Humans have massacred millions of other humans, enslaved other humans, destroyed the very ground they live in, it's total self-sabotaging, and that to me is uncomprehensible, because to me it's such a simple equation, it's as simple as 1+1=2. 

We don't think the same, we don't feel the same, we don't believe in the same Gods, we don't love the same, we don't pray the same, but we all want to live, we all want to be able to have peace of mind, we all want to be able to have a place to come to at night, a place to call home, and we want our homes to be safe and free of fear. It baffles me to think that human beings are capable of such violent acts against each other, it disappoints me profoundly to know that we can't live in peace, that we can't be trusted, that we have to keep looking over our shoulders or interpreting situations.

I felt the same way when i was in Berlin, that is one powerful place to be if you wanna feel floored by emotions, because the kind of prolonged pain those people had to be put through is beyond me, i have no words, and that to me is rare. We may be intelectual humans, but sometimes we act like savages.

Living in New York, a city filled and built by different cultures and beliefs, my feelings are amplified, because i know it can still work out for us all, look at this city, it's an example of resilience and survival, it is a multi cultural epicenter, it's a city that has all cultures, religions, languages, sounds, sexual orientations, everything and anything you can imagine is in here, and we all have learned to live together in respect, we have learned to listen to each other, we have learned to dialogue, we have learned to live in peace.

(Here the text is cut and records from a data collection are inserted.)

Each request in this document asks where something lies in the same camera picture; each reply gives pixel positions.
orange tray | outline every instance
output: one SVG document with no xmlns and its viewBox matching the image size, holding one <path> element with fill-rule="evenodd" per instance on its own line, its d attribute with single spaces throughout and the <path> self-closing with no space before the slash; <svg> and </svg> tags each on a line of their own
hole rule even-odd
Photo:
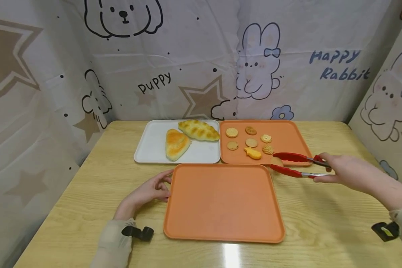
<svg viewBox="0 0 402 268">
<path fill-rule="evenodd" d="M 245 131 L 246 127 L 251 126 L 256 131 L 256 135 L 248 135 Z M 237 138 L 228 138 L 226 130 L 234 127 L 238 130 Z M 228 164 L 271 164 L 272 155 L 267 155 L 262 152 L 262 147 L 266 145 L 261 141 L 261 136 L 270 135 L 272 141 L 268 143 L 274 149 L 275 153 L 288 152 L 299 153 L 308 157 L 312 157 L 298 127 L 292 121 L 288 120 L 225 120 L 220 122 L 220 154 L 224 163 Z M 258 142 L 255 150 L 262 153 L 260 160 L 254 160 L 246 156 L 244 151 L 246 140 L 254 138 Z M 226 146 L 228 142 L 236 141 L 238 149 L 231 151 Z M 297 163 L 290 161 L 283 161 L 286 166 L 310 166 L 311 163 Z"/>
<path fill-rule="evenodd" d="M 280 243 L 285 228 L 268 169 L 176 166 L 164 233 L 171 239 Z"/>
</svg>

cartoon curtain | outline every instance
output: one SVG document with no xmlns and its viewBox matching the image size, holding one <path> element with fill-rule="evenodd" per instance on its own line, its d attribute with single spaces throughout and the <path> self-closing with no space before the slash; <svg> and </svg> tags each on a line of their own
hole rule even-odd
<svg viewBox="0 0 402 268">
<path fill-rule="evenodd" d="M 402 182 L 402 30 L 350 127 L 383 169 Z"/>
<path fill-rule="evenodd" d="M 1 0 L 0 267 L 111 121 L 345 121 L 401 28 L 402 0 Z"/>
</svg>

black strap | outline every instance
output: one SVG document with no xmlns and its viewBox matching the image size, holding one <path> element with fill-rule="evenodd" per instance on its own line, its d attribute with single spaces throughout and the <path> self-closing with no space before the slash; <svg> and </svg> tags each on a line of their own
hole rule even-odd
<svg viewBox="0 0 402 268">
<path fill-rule="evenodd" d="M 145 242 L 149 242 L 153 237 L 153 229 L 147 226 L 143 229 L 143 231 L 133 226 L 127 226 L 122 230 L 121 233 L 125 236 L 132 236 Z"/>
<path fill-rule="evenodd" d="M 384 242 L 395 240 L 399 237 L 399 225 L 396 222 L 376 223 L 371 229 L 383 240 Z"/>
</svg>

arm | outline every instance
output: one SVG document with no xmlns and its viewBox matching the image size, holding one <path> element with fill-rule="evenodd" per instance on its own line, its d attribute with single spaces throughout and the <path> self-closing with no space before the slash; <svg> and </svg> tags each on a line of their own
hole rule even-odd
<svg viewBox="0 0 402 268">
<path fill-rule="evenodd" d="M 98 249 L 90 268 L 125 268 L 131 253 L 132 237 L 123 235 L 122 229 L 134 226 L 134 215 L 145 203 L 158 199 L 168 201 L 170 192 L 165 182 L 171 183 L 173 169 L 159 173 L 143 183 L 121 201 L 113 220 L 110 220 L 100 235 Z"/>
<path fill-rule="evenodd" d="M 402 240 L 402 183 L 388 176 L 370 163 L 353 156 L 320 155 L 336 175 L 314 178 L 314 182 L 339 183 L 353 190 L 372 195 L 388 209 L 390 217 L 399 225 Z"/>
</svg>

hand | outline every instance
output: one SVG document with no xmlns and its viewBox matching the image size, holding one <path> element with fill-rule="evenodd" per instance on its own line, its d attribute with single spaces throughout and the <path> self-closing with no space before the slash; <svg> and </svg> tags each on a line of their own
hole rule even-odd
<svg viewBox="0 0 402 268">
<path fill-rule="evenodd" d="M 402 208 L 402 184 L 375 166 L 348 155 L 320 154 L 336 175 L 319 176 L 314 182 L 339 183 L 353 190 L 372 195 L 387 209 Z"/>
<path fill-rule="evenodd" d="M 159 173 L 155 177 L 145 181 L 145 183 L 127 195 L 116 209 L 113 219 L 129 220 L 134 217 L 135 212 L 145 203 L 154 199 L 167 202 L 170 192 L 168 191 L 165 182 L 169 184 L 172 182 L 172 179 L 168 176 L 172 174 L 173 171 L 173 169 L 170 169 Z"/>
</svg>

Now more than ever, my heart cries harder, because i wish the whole world could feel and experience what i feel and experience here everyday, i wish the whole world could have the kind of freedom i have living in New York city, a world of its own, a place where you are accepted for who you are, regardless of anything else. Someone did something right here at some point, and it works, because we understand each other, there is a sense of community like nowhere else, and we come together for each other and we make it work, because we believe it is possible to coexist with all our differences in one city, in peace.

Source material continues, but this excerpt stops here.